I was talking about getting “in trouble” with the IRS wrt the “truthfulness” clause that RNATB brought up. Tribal status is something that can be assigned a truth value to-- you’re either in or not, based on the tribal registry. For “race”, it’s unclear you can assign a truth value to in the US with the way we use self-identification.

I’m not suggesting that each individual Census form could or should be scrutinized for accuracy, but the information gained from the Census is used by, among others, historians and sociologists. There has to be a certain degree of reliability, otherwise the source becomes questionable.

Self-identification can be deceitful. I’ve been following the Finding Your Roots series by Professor Henry Louis Gates, Jr. In many African-American families, there are tales of Native American ancestors in the family tree. Turns out, this usually isn’t the case at all (as proven by genealogical DNA tests). I could imagine that the same is true for other “self-reported” ancestries, especially if there are no recent immigrants in the family and nobody has actually ever done any genealogical research.

Double mixed? Marbled…

Oregon Governor Kate Brown is the first openly bi-sexual statewide officeholder and first openly bisexual governor in the USA. She’s of the Castilian race.

What makes her racially “Castilian”, if that’s even a race? She was born in Spain, but were her parents Spanish?

Not a marriage, but Thomas Jefferson was widely rumored in his time to have a longstanding romantic relationship with Sally Hemmings, one of his slaves. Modern evidence has shown that the rumors were almost certainly true.

At the risk of being accused of pedantry… I think it would be best to describe their relationship simply as “sexual” rather than “romantic”. The latter has an air of consensuality that is difficult to determine in a master/slave relationship. But otherwise, yes, there is that.

Whether you are legally a member of X tribe at a particular point in time can be assigned a truth value, but whether you are genealogically part of that tribe or a member by self identification is not so easily determined, precisely because of the political issues Atamasama mentioned. See for example the ongoing court case over Cherokee freedmen: back in the early 1900s, the Dawes Commission enrolled members of the Five Civilized Tribes, but anyone who looked African-American was enrolled as a Freedman rather than as an Indian by blood, often without reference to any actual genealogy, or indeed anything other than what the Commission staff thought of their physical appearance. Fast forward a century: people who have documented Cherokee descent by blood from previous enrollments but whose ancestors were listed only as Freedmen in the Dawes Rolls have been kicked out of the tribe, reinstated as full members, kicked out again, reinstated again, and kicked out again.
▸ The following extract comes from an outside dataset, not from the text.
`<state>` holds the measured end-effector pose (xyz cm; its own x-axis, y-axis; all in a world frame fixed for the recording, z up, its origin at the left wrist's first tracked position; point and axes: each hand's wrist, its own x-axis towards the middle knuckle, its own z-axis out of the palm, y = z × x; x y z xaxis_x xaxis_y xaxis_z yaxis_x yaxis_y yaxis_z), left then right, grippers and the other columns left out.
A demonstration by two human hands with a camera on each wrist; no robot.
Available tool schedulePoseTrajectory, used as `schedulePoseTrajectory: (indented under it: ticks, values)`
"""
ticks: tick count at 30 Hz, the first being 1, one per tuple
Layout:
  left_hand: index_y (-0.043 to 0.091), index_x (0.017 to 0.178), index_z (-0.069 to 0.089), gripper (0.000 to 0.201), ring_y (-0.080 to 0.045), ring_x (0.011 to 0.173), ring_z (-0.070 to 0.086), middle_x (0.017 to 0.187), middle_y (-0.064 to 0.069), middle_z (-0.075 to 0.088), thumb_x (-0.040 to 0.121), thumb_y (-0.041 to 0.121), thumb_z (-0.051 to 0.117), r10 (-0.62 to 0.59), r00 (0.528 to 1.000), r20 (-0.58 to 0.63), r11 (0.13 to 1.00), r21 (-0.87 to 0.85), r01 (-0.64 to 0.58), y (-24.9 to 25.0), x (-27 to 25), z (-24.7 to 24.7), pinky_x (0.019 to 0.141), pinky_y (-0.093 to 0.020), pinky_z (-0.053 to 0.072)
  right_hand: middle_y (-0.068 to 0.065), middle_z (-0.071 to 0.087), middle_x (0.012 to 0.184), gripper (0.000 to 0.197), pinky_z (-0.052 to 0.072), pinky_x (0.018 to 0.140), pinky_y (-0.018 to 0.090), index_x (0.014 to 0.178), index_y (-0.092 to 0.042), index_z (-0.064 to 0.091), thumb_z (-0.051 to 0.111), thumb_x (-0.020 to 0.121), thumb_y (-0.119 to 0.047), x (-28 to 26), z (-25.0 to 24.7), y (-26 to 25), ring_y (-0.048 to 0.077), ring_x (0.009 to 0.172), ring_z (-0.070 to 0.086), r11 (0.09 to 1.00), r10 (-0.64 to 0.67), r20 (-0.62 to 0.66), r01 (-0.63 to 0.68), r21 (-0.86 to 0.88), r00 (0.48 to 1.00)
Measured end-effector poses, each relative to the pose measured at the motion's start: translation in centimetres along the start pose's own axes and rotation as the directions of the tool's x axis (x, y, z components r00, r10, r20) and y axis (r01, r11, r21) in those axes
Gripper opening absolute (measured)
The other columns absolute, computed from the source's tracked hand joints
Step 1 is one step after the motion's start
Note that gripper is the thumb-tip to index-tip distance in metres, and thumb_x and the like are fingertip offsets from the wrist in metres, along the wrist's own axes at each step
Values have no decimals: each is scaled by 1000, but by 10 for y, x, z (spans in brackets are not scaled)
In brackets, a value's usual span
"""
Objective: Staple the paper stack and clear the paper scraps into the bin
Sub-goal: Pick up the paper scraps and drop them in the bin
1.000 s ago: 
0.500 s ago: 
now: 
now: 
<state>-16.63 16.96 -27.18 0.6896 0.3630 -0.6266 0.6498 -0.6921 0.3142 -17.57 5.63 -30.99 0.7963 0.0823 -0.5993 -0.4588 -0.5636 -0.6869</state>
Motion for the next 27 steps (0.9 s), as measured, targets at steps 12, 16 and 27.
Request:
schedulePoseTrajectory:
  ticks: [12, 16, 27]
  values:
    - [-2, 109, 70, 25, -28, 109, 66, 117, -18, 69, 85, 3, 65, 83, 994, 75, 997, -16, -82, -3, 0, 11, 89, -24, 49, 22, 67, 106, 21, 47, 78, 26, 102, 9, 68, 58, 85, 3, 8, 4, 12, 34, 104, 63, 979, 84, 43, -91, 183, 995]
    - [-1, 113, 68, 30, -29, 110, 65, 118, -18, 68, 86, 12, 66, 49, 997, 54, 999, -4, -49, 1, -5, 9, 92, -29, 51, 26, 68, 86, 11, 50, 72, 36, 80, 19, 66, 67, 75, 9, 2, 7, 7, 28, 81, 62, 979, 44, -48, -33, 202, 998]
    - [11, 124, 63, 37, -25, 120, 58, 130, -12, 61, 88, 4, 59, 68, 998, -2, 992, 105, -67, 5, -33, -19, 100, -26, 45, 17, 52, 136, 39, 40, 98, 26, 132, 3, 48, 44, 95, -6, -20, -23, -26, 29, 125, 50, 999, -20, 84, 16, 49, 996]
What is the truth value of their identification as Cherokee?

True, but not really relevant to the question we were discussing.

And as to how much that screws up our statistics, consider that your average American black person is 20% white, and every other “screw-up” pales in comparison (no pun intended). Well, every other “screw-up” except for the millions of Hispanics who have a considerable Native American admixture, but also don’t register as Native American.

So yeah, our Census data on race is not particularly well aligned with what we’d get if we did a DNA analysis on everyone and assigned them to an ethnicity by % of DNA markers. Or, if we did a DNA analysis and assigned everyone to one race based on the majority of their DNA markers, we’d have a lot fewer blacks and Hispanics and lot more whites. And we’d have a considerable number of “not one single majority marker”, in which case we’d have to create a whole bunch of new categories.

Race, being a social construct, is almost guaranteed to mis-align with any biological method of assigning ancestry to Americans. Unless you purposely skewed thing so as to make it better align by, for instance, assigning anyone with 20% or greater African ancestry to “black”.

They have at least a good faith argument that they are in fact Cherokee, as distinguished from (say) a white guy who claims to be African-American because “we’re all from Africa.”